王鹤棠在她的问话中显得有些恍惚,好像无论遇到什么事情萧韫真都能保持理智的分析。
人总是慕强的,他突然明白自己为何宁愿一路跟在萧韫真身后。
“他受了挺严重的伤。”
少年清凉的嗓音在回答时有些许艰涩。
就在这时,一股强大的内息朝他们接近。
王鹤棠下意识的作出戒备的状态,萧韫真一如往常微凉的手,牵制住他的臂腕。
“敬之。”
萧韫真抽回对王鹤棠的禁锢,看向飞掠而来的青年男子。
“公子是有什么要事需要属下去做的吗?”
赫连敬之开口问道。
王鹤棠定睛望着不远处穿着一袭宽袖黑衣的俊美男子,默默的在脑海中搜寻他的印迹,好像是很久之前在盈濯堂有见过一两次。
“赵拓出事了,你大概也知道了吧。”
“是,堂主在今晨就已经给各个据点秘密传了消息。”
赫连敬之口中的堂主自然是容昭。
萧韫真暗自点头,容昭反应还算迅速。
“你现在马上动身去一趟庆州,暗地里保护好乔知州的安全,我担心背后之人会将其灭口。”
“属下遵命。”
赫连敬之恭敬应下,略微上挑的眼尾无端氤氲一股风流,若不是知道他是盈濯堂的人,王鹤棠还以为这是哪家的公子哥。
“等等。”
萧韫真及时喊住他,“对方应该还不知道游观楼的真面目,我猜他们也许会设下埋伏等着人自投罗网,好挖出背后的组织。
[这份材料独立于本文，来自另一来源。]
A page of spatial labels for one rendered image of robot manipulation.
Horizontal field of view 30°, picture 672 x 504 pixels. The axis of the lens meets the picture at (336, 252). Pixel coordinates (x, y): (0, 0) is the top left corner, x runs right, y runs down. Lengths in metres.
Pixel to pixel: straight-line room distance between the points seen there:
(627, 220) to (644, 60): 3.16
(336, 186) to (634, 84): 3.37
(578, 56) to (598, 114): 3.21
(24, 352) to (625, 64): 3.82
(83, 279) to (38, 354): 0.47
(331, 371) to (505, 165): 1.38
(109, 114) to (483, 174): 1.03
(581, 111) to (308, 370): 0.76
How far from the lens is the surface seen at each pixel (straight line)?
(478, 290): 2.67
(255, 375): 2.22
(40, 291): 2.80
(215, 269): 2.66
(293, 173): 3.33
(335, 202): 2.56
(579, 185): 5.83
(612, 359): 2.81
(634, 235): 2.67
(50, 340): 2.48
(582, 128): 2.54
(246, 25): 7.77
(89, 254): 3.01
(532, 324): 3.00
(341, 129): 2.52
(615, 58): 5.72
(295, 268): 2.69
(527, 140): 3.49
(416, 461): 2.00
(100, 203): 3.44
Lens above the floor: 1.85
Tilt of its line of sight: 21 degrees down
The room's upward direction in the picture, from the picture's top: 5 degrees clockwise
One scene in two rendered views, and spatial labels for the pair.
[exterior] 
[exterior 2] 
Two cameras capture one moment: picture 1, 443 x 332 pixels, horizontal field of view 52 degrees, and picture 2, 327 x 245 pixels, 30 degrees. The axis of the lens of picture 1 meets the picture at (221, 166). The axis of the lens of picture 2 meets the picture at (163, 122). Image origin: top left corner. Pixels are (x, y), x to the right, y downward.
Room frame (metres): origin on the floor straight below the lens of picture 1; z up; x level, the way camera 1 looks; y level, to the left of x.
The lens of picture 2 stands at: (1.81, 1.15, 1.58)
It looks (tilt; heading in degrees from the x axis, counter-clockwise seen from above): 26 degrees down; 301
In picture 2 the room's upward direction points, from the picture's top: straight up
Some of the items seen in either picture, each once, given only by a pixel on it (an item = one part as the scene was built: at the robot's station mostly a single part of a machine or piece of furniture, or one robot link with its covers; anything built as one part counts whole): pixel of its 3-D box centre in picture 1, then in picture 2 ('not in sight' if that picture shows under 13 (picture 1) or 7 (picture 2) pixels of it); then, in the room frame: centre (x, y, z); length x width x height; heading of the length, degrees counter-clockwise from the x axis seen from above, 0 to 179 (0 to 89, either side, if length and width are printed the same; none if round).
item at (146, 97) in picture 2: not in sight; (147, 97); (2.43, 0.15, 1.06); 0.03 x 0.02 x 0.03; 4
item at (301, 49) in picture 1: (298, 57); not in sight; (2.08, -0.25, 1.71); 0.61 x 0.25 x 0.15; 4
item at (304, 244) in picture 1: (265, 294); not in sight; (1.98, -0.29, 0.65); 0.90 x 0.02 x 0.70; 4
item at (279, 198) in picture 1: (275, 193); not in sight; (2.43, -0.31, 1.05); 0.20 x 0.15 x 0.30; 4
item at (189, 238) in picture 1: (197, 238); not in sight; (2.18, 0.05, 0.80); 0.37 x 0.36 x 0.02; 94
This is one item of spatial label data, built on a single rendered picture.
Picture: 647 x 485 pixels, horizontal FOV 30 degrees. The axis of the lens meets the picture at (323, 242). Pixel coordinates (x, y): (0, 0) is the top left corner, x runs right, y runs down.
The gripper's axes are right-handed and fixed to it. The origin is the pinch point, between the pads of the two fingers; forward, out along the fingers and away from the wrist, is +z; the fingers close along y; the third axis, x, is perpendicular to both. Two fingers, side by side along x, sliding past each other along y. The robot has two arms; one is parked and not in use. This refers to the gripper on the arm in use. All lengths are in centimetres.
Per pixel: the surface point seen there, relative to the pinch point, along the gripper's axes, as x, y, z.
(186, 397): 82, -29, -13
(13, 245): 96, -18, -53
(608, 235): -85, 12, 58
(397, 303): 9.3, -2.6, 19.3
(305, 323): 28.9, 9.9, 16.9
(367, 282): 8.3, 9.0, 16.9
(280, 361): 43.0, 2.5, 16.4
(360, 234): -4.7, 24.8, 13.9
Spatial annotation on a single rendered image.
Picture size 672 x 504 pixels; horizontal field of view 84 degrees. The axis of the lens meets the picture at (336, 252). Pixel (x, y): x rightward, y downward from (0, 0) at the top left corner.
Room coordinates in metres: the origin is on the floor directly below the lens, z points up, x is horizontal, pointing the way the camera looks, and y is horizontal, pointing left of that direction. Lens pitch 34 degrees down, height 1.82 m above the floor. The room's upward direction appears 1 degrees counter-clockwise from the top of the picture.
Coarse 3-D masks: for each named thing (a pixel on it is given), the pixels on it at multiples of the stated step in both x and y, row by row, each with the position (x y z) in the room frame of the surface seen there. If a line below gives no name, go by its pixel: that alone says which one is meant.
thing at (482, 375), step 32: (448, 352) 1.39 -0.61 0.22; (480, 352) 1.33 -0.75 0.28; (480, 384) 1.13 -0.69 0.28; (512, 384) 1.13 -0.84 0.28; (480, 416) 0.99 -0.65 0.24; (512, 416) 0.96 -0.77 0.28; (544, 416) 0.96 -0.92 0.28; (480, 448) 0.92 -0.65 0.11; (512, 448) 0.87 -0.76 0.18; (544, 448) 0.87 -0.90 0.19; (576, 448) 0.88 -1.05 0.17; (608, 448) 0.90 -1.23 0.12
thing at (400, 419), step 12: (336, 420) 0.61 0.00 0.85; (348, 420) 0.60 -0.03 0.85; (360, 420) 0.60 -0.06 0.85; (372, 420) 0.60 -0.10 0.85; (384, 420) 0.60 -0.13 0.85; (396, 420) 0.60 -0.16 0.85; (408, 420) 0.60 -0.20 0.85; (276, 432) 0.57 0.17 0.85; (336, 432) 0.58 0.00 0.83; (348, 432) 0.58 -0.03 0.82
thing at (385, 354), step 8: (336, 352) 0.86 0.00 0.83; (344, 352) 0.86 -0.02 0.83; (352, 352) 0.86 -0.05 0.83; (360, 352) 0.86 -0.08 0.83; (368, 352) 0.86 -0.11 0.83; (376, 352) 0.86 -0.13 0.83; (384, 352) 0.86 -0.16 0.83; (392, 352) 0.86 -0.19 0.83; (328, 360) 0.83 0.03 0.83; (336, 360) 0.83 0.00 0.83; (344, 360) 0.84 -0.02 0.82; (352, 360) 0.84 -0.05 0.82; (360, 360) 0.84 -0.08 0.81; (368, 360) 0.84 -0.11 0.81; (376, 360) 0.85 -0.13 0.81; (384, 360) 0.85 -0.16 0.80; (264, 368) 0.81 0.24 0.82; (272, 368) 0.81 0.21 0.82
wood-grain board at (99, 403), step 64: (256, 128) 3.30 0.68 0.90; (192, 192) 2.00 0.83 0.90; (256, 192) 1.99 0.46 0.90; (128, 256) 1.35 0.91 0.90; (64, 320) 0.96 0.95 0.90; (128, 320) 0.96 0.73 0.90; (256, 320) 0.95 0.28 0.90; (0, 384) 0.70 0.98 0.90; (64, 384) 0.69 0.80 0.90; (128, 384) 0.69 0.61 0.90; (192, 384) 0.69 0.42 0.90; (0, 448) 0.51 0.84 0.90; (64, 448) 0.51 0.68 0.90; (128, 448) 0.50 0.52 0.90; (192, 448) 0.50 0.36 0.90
你要小心些,好好看顾自己。”
赫连敬之勾起一个了然于胸的微笑,“属下明白。”
“去吧。”
萧韫真温声道。
赫连敬之点点头,轻灵的凭空掠起,纵入天地一线的漆黑中。
赫连敬之表面上是民间富商的独子,因情伤而迁入了青山观,是个住在俗客房的逍遥闲人。
可实际上则是盈濯堂的人,他是在三年多以前被萧韫真安插进来的眼线。
当年萧韫真和楚雁见面之后,就萌发了让青山观也作为据点之一的念头。
皇帝崇道,再加上楚雁常年居于此处,简直是天时地利人和,不趁机利用这下这里那可真的就是傻子了。